--- Record extracts ---
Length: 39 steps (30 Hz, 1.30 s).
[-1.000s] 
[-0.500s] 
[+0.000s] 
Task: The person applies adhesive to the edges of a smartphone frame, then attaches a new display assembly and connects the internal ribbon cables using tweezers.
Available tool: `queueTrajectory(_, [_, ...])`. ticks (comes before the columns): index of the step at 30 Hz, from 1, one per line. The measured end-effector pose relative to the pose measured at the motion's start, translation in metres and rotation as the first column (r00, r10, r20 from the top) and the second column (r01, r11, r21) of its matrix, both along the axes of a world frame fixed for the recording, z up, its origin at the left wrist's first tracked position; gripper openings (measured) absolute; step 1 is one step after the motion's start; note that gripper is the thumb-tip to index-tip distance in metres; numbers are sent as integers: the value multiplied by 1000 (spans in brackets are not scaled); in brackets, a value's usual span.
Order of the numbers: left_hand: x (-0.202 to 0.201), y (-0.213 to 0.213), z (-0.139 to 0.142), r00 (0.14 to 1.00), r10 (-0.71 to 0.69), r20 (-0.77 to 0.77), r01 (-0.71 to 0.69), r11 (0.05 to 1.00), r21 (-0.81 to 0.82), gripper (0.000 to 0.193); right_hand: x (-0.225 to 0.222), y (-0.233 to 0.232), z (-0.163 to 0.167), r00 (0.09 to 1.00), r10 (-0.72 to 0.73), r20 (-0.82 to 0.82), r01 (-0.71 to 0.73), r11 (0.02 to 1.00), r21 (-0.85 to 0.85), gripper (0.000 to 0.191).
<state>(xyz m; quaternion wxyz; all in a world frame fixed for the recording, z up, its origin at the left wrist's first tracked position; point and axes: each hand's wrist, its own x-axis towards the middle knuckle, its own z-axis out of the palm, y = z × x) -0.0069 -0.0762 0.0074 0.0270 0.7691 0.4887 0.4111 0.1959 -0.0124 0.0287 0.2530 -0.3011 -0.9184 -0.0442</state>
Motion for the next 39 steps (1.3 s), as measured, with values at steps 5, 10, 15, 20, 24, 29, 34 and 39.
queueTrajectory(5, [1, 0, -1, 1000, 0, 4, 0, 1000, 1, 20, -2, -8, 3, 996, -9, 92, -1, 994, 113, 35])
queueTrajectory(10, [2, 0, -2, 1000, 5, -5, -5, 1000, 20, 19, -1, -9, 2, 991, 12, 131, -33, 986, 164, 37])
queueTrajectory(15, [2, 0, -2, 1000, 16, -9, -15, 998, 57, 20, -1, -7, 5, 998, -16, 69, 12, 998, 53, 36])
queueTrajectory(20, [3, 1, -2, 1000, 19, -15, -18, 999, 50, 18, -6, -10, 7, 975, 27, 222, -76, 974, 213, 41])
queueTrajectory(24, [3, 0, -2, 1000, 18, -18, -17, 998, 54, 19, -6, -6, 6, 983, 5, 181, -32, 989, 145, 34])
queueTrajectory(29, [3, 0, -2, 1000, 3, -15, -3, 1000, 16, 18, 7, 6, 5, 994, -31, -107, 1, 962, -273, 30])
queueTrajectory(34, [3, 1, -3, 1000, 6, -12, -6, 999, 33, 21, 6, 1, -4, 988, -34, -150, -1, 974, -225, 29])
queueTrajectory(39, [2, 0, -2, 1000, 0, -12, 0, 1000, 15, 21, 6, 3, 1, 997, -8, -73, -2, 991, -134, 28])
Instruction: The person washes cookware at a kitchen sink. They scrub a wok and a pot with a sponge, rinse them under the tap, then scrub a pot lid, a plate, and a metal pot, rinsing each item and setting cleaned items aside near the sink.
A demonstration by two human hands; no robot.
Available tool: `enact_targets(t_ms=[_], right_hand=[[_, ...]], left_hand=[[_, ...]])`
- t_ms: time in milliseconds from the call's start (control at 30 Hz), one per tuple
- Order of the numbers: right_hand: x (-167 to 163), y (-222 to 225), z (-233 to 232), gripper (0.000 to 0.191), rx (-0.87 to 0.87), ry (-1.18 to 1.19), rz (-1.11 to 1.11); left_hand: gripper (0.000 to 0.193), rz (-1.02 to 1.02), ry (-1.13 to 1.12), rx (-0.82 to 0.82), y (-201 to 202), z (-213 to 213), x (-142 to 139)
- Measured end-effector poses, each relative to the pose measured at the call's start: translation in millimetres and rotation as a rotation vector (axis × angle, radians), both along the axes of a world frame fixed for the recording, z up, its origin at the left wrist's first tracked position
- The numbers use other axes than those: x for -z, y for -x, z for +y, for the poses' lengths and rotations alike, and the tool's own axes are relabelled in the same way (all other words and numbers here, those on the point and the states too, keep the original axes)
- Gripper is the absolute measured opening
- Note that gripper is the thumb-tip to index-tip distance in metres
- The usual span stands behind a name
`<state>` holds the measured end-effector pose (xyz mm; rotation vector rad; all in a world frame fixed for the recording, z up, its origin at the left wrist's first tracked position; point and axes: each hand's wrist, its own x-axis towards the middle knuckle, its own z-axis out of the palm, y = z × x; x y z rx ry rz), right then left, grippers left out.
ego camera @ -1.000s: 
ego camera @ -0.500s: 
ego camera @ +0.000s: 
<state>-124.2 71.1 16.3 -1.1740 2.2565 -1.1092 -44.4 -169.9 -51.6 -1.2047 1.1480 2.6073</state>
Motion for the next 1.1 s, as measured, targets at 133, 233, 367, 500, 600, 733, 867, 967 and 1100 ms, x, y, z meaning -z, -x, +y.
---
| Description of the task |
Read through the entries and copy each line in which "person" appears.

| Solution for this exercise |
Task: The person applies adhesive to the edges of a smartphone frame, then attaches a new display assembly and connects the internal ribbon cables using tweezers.
Instruction: The person washes cookware at a kitchen sink. They scrub a wok and a pot with a sponge, rinse them under the tap, then scrub a pot lid, a plate, and a metal pot, rinsing each item and setting cleaned items aside near the sink.

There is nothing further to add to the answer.